#### ACTION ITEM:
Where the string "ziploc" shows up in a line of the records, copy that line.

#### DATA SUPPLIED:
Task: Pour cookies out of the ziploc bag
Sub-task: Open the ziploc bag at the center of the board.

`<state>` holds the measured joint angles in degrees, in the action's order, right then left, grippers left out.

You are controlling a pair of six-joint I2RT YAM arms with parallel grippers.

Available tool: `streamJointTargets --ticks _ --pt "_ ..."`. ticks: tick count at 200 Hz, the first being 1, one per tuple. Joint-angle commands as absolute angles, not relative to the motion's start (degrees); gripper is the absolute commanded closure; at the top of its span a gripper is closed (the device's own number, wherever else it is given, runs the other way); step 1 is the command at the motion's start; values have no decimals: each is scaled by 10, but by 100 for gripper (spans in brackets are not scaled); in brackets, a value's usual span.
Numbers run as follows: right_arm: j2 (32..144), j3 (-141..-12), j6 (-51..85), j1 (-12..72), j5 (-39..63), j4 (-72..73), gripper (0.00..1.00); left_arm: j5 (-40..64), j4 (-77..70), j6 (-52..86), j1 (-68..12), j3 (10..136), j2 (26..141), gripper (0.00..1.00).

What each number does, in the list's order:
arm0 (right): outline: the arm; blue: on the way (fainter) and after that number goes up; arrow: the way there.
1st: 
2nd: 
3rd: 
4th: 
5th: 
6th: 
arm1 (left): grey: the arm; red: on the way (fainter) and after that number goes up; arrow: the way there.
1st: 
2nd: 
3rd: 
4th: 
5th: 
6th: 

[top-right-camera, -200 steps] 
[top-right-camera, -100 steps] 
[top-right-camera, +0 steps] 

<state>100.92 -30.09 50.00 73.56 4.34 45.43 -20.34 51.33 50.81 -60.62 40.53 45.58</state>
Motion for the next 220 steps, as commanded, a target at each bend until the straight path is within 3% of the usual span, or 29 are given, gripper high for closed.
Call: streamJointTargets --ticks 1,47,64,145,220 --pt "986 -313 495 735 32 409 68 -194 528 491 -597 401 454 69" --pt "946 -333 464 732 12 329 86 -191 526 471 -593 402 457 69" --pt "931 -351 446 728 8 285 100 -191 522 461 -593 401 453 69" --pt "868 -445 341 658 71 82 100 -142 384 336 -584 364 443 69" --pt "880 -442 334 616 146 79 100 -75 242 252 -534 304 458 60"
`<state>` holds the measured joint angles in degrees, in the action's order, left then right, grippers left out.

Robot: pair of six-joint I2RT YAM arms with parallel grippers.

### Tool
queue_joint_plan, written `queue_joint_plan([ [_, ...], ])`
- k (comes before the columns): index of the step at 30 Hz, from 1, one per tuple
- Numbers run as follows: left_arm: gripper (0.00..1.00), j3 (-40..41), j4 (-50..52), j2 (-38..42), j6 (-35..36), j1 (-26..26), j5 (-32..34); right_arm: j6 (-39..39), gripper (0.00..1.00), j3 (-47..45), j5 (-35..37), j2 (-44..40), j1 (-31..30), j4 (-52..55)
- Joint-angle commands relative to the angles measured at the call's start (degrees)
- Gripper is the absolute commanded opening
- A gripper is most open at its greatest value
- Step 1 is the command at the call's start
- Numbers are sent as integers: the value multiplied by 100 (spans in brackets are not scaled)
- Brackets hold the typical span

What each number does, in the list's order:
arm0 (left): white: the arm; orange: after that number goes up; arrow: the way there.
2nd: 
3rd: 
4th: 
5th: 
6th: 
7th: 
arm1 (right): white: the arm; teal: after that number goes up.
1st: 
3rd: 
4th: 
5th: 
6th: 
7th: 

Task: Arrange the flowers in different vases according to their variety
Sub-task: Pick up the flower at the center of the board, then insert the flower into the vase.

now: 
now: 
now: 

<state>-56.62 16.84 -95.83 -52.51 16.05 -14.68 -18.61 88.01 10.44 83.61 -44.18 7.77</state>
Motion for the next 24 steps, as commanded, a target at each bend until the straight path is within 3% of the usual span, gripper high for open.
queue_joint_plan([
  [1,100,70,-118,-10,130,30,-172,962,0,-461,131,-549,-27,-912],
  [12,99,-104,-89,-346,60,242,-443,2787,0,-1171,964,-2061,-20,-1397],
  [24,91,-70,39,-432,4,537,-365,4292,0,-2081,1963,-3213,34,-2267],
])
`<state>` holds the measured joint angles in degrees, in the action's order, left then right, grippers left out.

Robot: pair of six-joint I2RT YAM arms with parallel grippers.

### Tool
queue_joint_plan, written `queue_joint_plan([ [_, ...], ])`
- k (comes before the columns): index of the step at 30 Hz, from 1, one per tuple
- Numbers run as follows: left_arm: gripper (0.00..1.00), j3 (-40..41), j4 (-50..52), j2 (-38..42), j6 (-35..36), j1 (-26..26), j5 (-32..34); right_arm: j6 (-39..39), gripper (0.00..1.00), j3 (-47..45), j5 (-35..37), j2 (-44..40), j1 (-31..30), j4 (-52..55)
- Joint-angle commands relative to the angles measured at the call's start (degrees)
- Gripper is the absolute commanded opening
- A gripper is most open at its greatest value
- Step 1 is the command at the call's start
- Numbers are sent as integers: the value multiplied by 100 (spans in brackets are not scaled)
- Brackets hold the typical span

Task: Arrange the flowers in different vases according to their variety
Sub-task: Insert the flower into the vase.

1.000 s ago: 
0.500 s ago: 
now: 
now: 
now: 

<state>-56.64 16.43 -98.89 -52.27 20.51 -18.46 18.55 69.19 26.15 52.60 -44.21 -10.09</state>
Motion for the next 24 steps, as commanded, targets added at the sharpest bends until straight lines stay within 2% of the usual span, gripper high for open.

#### RESPONSE BELOW:
Task: Pour cookies out of the ziploc bag
Sub-task: Open the ziploc bag at the center of the board.

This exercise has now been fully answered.